VIOLÊNCIA DE GÊNERO

UFPR apura denúncias de grupo suspeito de planejar estupros e promover 'bolão' entre estudantes

Universidade Federal do Paraná investiga ameaças contra alunas e aposta criminosa; polícia já foi acionada e medidas de proteção foram adotadas

Publicado em 28/04/2026 às 19:17
Reprodução / UFPR

A Universidade Federal do Paraná (UFPR) está apurando denúncias sobre um suposto grupo que teria planejado ataques contra mulheres e promovido um 'bolão' para apostar quem conseguiria cometer estupros. O caso veio à tona após uma estudante de Medicina relatar ameaças recebidas por mensagens.

Segundo comunicado do Diretório Acadêmico Nilo Cairo (Danc), do curso de Medicina, a aluna estaria sendo perseguida e ameaçada por contatos via WhatsApp. "Através de mensagens, foi revelado que os autores tentariam fazer um ataque a ela nos últimos dias", informou o Danc. Ainda de acordo com o diretório, os suspeitos fariam parte de um grupo organizado de homens que estaria planejando violentar a estudante e outras mulheres da universidade.

O Danc informou que a polícia foi acionada e que uma investigação está em andamento para identificar e localizar os suspeitos.

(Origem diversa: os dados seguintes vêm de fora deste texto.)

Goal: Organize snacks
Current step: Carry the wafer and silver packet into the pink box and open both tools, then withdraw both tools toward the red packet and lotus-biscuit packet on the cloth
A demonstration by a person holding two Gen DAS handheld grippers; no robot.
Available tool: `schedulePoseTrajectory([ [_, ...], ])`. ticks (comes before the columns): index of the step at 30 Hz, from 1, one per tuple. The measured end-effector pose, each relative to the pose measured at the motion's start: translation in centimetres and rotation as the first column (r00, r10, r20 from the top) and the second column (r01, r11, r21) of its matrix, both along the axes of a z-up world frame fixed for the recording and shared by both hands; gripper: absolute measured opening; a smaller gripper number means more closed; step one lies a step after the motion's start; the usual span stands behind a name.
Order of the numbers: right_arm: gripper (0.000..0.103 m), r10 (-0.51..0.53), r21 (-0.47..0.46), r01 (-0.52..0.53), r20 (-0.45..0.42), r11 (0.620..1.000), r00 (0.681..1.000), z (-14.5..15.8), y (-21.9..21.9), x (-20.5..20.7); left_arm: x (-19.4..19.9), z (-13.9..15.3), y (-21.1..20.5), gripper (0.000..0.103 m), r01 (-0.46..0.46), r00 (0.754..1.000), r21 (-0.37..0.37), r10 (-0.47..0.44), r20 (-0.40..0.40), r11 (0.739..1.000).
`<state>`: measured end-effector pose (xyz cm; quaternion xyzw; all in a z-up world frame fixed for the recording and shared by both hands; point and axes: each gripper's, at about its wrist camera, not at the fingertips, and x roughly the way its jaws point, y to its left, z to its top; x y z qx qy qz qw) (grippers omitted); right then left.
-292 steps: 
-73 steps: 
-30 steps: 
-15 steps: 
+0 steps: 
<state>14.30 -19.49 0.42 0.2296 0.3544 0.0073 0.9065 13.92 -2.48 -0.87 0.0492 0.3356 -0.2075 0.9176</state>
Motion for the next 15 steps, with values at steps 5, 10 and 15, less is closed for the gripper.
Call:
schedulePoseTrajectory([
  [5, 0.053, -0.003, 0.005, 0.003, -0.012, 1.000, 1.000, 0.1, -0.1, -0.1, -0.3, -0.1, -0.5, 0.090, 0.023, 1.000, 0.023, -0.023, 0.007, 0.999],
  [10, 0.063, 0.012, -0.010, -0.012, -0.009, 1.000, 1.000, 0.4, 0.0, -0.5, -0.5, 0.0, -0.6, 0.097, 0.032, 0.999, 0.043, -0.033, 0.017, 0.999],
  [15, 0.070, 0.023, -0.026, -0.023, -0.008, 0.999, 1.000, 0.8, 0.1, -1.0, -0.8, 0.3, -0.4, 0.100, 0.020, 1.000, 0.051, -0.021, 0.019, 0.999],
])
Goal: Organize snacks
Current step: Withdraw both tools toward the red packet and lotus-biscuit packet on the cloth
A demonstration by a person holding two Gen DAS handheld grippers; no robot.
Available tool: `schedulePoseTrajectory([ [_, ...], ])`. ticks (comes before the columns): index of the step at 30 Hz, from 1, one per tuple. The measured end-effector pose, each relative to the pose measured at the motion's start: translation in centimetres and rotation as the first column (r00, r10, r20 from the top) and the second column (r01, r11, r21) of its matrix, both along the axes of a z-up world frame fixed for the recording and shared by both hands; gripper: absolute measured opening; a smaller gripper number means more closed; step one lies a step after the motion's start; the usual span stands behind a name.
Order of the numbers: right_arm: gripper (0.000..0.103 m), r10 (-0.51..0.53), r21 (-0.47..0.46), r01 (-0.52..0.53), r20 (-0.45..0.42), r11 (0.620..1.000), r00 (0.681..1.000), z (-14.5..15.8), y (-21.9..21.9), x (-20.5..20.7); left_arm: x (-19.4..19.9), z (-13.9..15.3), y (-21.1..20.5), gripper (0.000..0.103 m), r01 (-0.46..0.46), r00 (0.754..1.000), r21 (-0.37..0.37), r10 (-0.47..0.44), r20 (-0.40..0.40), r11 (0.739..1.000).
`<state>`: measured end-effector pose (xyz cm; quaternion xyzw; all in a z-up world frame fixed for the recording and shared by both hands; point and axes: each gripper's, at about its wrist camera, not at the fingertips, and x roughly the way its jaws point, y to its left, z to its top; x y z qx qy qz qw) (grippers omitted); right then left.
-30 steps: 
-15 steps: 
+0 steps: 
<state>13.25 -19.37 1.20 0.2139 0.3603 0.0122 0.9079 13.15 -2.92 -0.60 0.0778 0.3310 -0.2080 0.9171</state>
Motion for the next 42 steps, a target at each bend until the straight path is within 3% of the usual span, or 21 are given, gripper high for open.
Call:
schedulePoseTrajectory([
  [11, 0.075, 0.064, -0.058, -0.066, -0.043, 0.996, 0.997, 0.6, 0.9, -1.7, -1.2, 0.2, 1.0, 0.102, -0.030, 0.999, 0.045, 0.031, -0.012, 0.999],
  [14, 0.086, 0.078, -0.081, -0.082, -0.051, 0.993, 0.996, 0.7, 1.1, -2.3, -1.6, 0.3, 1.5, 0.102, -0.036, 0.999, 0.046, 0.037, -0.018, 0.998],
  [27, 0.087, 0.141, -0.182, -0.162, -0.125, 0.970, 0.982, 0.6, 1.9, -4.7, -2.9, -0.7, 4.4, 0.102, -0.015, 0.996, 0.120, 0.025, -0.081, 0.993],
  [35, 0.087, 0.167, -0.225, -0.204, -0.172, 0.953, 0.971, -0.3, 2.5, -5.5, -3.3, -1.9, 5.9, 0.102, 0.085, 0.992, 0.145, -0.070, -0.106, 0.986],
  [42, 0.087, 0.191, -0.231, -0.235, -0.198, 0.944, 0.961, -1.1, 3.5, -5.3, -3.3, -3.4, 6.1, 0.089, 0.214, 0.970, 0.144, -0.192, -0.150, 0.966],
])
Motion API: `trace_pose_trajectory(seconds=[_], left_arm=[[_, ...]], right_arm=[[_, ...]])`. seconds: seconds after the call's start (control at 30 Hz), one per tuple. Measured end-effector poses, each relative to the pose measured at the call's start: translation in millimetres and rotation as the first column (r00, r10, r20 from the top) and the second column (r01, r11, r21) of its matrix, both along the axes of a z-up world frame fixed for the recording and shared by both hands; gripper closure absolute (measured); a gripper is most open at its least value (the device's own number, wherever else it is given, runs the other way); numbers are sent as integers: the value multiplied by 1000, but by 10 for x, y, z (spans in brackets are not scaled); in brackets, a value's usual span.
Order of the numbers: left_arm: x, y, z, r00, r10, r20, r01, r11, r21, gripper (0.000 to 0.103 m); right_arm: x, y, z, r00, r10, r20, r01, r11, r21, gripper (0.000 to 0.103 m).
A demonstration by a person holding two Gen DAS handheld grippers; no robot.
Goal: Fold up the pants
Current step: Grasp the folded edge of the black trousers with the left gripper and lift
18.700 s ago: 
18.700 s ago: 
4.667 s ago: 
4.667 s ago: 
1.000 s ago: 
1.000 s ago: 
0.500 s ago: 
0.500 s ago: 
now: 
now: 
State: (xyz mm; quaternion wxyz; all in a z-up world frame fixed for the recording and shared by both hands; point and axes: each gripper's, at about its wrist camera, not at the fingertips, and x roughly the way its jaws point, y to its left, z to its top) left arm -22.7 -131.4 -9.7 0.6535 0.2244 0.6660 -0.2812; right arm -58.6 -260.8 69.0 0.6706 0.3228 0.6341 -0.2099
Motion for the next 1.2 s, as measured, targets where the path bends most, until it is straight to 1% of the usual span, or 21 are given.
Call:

Por orientação das autoridades, o diretório emitiu um alerta à comunidade acadêmica, recomendando que alunas redobrem a atenção ao circular em áreas como o Centro Politécnico, a reitoria e festas universitárias.

"Meninas, evitem andar desacompanhadas. Meninos, é responsabilidade de todos manter a vigilância nos seus grupos de amigos e denunciar, assim que virem, todas as mensagens que incentivem qualquer tipo de violência contra a mulher. Somente assim é possível criar um ambiente mais seguro para todos", orientou o Danc.

O diretório também destacou que o suposto vínculo dos autores com a UFPR ainda não foi confirmado, já que os contatos ocorreram por número desconhecido e perfil anônimo.

Em nota, a UFPR informou que acompanha o caso desde o dia 16 e que adotou medidas para acolher a vítima e orientar os encaminhamentos formais. A universidade acionou setores internos de apoio, como a Ouvidoria da Mulher, e iniciou uma investigação preliminar por meio da Corregedoria para apurar a responsabilidade de integrantes da instituição.

A UFPR também comunicou o caso à Polícia Civil e solicitou apoio à Secretaria de Segurança Pública do Paraná. Caso haja indícios de crime federal, a Polícia Federal poderá ser acionada. Segundo a Polícia Civil, o inquérito policial já foi instaurado e as investigações seguem em andamento.

Na manhã desta segunda-feira, 27, representantes do diretório acadêmico se reuniram com a Reitoria para discutir o caso. O reitor Marcos Sunye afirmou que o combate à violência de gênero é prioridade da gestão e que todas as denúncias estão sendo tratadas com seriedade.

"Temos tomado diversas medidas para combater o assédio, a violência e o feminicídio. Isso é uma prioridade da nossa gestão. Todas as denúncias de assédio e violência recebidas têm tido sequência, e todas as providências serão tomadas com seriedade, segurança e respeito aos procedimentos formais", ressaltou o reitor.